> Provided entries:
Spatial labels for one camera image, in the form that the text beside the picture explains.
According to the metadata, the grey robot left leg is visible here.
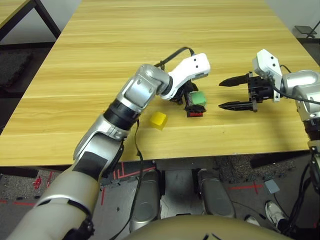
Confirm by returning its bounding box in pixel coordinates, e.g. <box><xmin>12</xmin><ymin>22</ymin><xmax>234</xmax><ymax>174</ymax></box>
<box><xmin>129</xmin><ymin>169</ymin><xmax>162</xmax><ymax>232</ymax></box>

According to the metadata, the tan robot torso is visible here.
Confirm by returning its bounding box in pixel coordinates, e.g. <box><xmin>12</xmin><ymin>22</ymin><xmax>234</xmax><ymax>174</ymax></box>
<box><xmin>124</xmin><ymin>215</ymin><xmax>286</xmax><ymax>240</ymax></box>

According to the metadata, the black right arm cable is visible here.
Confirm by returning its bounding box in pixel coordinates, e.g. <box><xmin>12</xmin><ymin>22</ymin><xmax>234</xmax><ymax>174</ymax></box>
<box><xmin>271</xmin><ymin>64</ymin><xmax>320</xmax><ymax>237</ymax></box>

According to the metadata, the yellow wooden block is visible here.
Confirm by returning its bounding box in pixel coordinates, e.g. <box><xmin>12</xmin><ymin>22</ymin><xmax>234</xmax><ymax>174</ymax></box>
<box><xmin>149</xmin><ymin>111</ymin><xmax>168</xmax><ymax>131</ymax></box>

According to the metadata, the black trouser leg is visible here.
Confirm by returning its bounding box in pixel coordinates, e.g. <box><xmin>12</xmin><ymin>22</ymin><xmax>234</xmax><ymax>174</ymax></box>
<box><xmin>276</xmin><ymin>217</ymin><xmax>294</xmax><ymax>236</ymax></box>

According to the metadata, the green wooden block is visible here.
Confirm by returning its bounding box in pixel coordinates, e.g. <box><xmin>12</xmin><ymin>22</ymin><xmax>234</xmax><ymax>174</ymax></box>
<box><xmin>188</xmin><ymin>90</ymin><xmax>208</xmax><ymax>107</ymax></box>

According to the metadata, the black table frame beam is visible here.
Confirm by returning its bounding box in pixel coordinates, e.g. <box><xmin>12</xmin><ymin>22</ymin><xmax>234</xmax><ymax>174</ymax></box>
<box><xmin>0</xmin><ymin>164</ymin><xmax>73</xmax><ymax>179</ymax></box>
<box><xmin>249</xmin><ymin>149</ymin><xmax>311</xmax><ymax>169</ymax></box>

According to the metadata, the grey robot leg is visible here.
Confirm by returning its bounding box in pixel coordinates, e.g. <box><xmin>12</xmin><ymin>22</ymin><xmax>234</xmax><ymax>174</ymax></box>
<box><xmin>129</xmin><ymin>169</ymin><xmax>162</xmax><ymax>232</ymax></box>
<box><xmin>198</xmin><ymin>169</ymin><xmax>236</xmax><ymax>219</ymax></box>

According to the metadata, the grey robot right leg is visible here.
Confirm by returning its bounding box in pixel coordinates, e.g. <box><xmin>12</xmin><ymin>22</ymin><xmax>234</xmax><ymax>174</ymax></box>
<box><xmin>198</xmin><ymin>169</ymin><xmax>236</xmax><ymax>219</ymax></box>

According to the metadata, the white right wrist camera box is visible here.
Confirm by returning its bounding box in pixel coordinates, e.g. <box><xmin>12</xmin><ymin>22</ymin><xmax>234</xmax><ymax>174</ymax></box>
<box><xmin>251</xmin><ymin>48</ymin><xmax>284</xmax><ymax>103</ymax></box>

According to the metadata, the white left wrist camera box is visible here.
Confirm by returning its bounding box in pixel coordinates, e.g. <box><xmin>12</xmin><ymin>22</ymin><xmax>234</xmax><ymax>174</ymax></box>
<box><xmin>159</xmin><ymin>52</ymin><xmax>211</xmax><ymax>101</ymax></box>

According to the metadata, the dark grey floor mat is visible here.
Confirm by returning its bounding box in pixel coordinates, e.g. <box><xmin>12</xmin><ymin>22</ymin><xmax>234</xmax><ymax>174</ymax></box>
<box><xmin>0</xmin><ymin>51</ymin><xmax>33</xmax><ymax>87</ymax></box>

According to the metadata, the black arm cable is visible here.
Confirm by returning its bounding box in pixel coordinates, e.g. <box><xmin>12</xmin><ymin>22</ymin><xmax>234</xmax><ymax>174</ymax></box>
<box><xmin>271</xmin><ymin>64</ymin><xmax>320</xmax><ymax>237</ymax></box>
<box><xmin>107</xmin><ymin>46</ymin><xmax>196</xmax><ymax>240</ymax></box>

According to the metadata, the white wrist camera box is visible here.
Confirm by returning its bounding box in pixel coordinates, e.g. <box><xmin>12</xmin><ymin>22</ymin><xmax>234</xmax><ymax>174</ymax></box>
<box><xmin>159</xmin><ymin>52</ymin><xmax>211</xmax><ymax>101</ymax></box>
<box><xmin>251</xmin><ymin>48</ymin><xmax>284</xmax><ymax>103</ymax></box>

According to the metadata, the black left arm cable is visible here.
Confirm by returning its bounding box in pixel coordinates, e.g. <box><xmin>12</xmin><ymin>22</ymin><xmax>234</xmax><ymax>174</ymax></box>
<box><xmin>107</xmin><ymin>46</ymin><xmax>196</xmax><ymax>240</ymax></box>

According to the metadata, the white sneaker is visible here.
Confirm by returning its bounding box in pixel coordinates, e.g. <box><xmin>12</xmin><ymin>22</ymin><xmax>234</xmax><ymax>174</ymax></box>
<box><xmin>264</xmin><ymin>201</ymin><xmax>286</xmax><ymax>232</ymax></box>
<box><xmin>244</xmin><ymin>214</ymin><xmax>261</xmax><ymax>227</ymax></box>

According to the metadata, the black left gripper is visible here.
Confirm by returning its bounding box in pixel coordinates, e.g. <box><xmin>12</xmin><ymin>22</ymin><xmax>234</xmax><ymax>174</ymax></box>
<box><xmin>171</xmin><ymin>82</ymin><xmax>208</xmax><ymax>114</ymax></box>

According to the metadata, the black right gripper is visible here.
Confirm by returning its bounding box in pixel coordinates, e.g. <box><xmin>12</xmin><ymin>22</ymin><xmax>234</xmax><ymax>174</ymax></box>
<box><xmin>218</xmin><ymin>71</ymin><xmax>274</xmax><ymax>113</ymax></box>

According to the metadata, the grey speckled floor mat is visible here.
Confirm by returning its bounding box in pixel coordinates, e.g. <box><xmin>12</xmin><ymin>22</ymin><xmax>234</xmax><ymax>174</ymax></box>
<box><xmin>214</xmin><ymin>154</ymin><xmax>297</xmax><ymax>185</ymax></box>
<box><xmin>0</xmin><ymin>172</ymin><xmax>68</xmax><ymax>201</ymax></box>

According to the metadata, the grey foot pedal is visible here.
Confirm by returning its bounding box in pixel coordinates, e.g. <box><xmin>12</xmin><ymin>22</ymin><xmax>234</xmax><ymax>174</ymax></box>
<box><xmin>264</xmin><ymin>179</ymin><xmax>281</xmax><ymax>194</ymax></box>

> What to do:
Where a line of the data holds the word "left", copy that line.

> Response area:
According to the metadata, the grey robot left leg is visible here.
According to the metadata, the white left wrist camera box is visible here.
According to the metadata, the black left arm cable is visible here.
According to the metadata, the black left gripper is visible here.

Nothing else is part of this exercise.